[Provided data]
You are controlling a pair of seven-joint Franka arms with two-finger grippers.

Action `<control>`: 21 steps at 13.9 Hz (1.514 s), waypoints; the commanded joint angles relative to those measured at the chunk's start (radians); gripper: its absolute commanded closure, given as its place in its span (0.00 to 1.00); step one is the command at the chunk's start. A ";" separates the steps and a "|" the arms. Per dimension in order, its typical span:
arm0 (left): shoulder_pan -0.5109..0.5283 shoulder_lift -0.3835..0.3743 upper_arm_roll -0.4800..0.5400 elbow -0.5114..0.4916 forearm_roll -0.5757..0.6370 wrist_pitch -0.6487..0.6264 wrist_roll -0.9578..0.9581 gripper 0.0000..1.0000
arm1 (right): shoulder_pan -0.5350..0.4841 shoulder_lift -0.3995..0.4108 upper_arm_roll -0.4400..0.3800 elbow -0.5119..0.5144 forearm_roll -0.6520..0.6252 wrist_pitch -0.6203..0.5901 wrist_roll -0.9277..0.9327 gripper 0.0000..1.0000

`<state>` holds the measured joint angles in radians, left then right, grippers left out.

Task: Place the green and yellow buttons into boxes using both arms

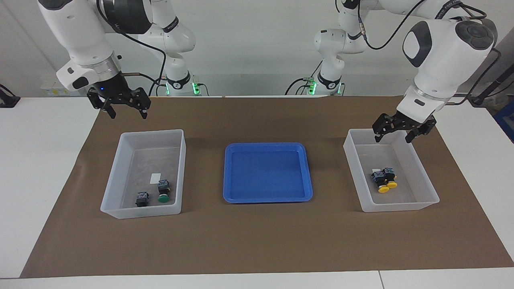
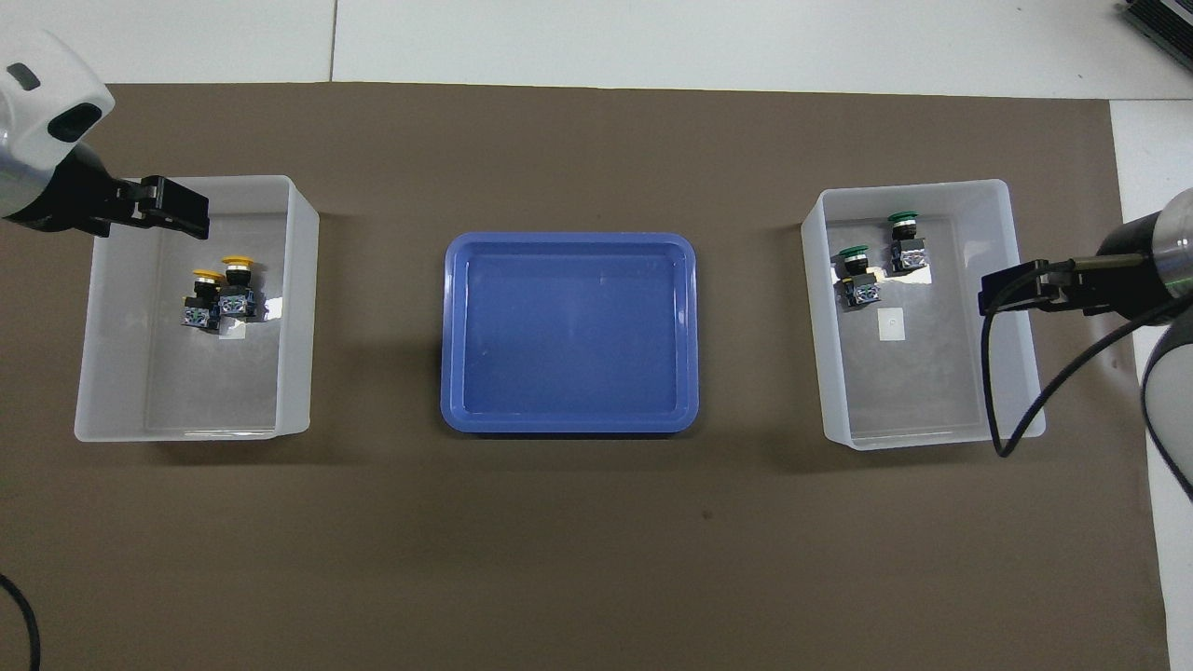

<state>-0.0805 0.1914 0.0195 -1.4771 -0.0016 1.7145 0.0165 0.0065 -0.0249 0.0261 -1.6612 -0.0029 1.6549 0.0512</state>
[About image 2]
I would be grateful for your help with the black ribbed device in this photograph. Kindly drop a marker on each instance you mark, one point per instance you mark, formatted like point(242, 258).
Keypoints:
point(1165, 19)

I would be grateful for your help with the blue plastic tray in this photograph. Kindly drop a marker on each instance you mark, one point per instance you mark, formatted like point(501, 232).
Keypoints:
point(569, 335)

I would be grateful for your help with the white rectangular label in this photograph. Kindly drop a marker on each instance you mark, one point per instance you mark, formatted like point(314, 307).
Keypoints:
point(235, 332)
point(892, 324)

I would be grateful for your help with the green push button switch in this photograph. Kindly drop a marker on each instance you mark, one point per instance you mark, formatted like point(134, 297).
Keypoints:
point(907, 244)
point(858, 280)

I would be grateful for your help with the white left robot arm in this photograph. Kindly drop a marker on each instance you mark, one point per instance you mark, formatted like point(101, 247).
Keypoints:
point(37, 93)

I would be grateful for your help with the brown paper table mat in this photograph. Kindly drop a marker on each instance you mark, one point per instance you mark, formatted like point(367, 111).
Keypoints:
point(596, 559)

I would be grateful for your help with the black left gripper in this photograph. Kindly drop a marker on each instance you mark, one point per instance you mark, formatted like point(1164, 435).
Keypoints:
point(75, 200)

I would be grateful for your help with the translucent white plastic box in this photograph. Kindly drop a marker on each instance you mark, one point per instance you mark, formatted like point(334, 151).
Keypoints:
point(932, 391)
point(205, 391)

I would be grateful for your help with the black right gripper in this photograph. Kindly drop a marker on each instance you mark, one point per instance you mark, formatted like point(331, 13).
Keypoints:
point(1128, 284)

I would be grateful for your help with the yellow push button switch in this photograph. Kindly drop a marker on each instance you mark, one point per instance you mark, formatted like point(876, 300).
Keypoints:
point(202, 303)
point(240, 294)

[Task goal]
Please keep the pictures out and reproduce the records above exactly.

[Response area]
You are controlling a pair of seven-joint Franka arms with two-finger grippers.

Action `<control>`: 21 steps at 13.9 Hz (1.514 s), waypoints; the commanded joint angles relative to those measured at the chunk's start (radians); gripper: its absolute commanded closure, given as its place in its span (0.00 to 1.00); step one is the command at the chunk's start. A ";" separates the steps and a "|" the arms. Per dimension in order, its typical span:
arm0 (left): shoulder_pan -0.5109..0.5283 shoulder_lift -0.3835..0.3743 upper_arm_roll -0.4800..0.5400 elbow -0.5114..0.4916 forearm_roll -0.5757..0.6370 wrist_pitch -0.6487..0.6264 wrist_roll -0.9578..0.9581 gripper 0.0000..1.0000
arm1 (right): shoulder_pan -0.5350..0.4841 shoulder_lift -0.3995..0.4108 upper_arm_roll -0.4400..0.3800 elbow -0.5119..0.5144 forearm_roll -0.6520..0.6252 wrist_pitch -0.6203..0.5901 wrist_roll -0.9277..0.9327 gripper 0.0000..1.0000

`<state>` holds the measured joint angles in radians, left then right, grippers left out.

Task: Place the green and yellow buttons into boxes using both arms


<state>-0.0805 0.1914 0.0195 -1.4771 -0.0016 1.7145 0.0165 0.0065 -0.0249 0.0261 -1.6612 -0.0029 1.6549 0.0512</state>
[About image 2]
I would be grateful for your help with the black ribbed device in this photograph. Kindly drop a marker on each instance you mark, one point per instance you mark, formatted like point(242, 258).
Keypoints:
point(1165, 19)

I would be grateful for your help with the blue plastic tray in this photograph. Kindly drop a marker on each instance you mark, one point per instance you mark, formatted like point(501, 232).
Keypoints:
point(569, 335)

I would be grateful for your help with the white rectangular label in this photograph. Kindly drop a marker on each instance you mark, one point per instance you mark, formatted like point(314, 307).
Keypoints:
point(235, 332)
point(892, 324)

I would be grateful for your help with the green push button switch in this photograph. Kindly drop a marker on each instance you mark, one point per instance you mark, formatted like point(134, 297).
Keypoints:
point(907, 244)
point(858, 280)

I would be grateful for your help with the white left robot arm in this photograph. Kindly drop a marker on each instance you mark, one point per instance you mark, formatted like point(101, 247).
Keypoints:
point(37, 93)

I would be grateful for your help with the brown paper table mat in this photograph. Kindly drop a marker on each instance you mark, one point per instance you mark, formatted like point(367, 111).
Keypoints:
point(596, 559)

I would be grateful for your help with the black left gripper in this photograph. Kindly drop a marker on each instance you mark, one point per instance you mark, formatted like point(1164, 435).
Keypoints:
point(75, 200)

I would be grateful for your help with the translucent white plastic box in this photograph. Kindly drop a marker on each instance you mark, one point per instance you mark, formatted like point(334, 151).
Keypoints:
point(932, 391)
point(205, 391)

I would be grateful for your help with the black right gripper in this photograph. Kindly drop a marker on each instance you mark, one point per instance you mark, formatted like point(331, 13).
Keypoints:
point(1128, 284)

I would be grateful for your help with the yellow push button switch in this photograph. Kindly drop a marker on each instance you mark, one point per instance you mark, formatted like point(876, 300).
Keypoints:
point(202, 303)
point(240, 294)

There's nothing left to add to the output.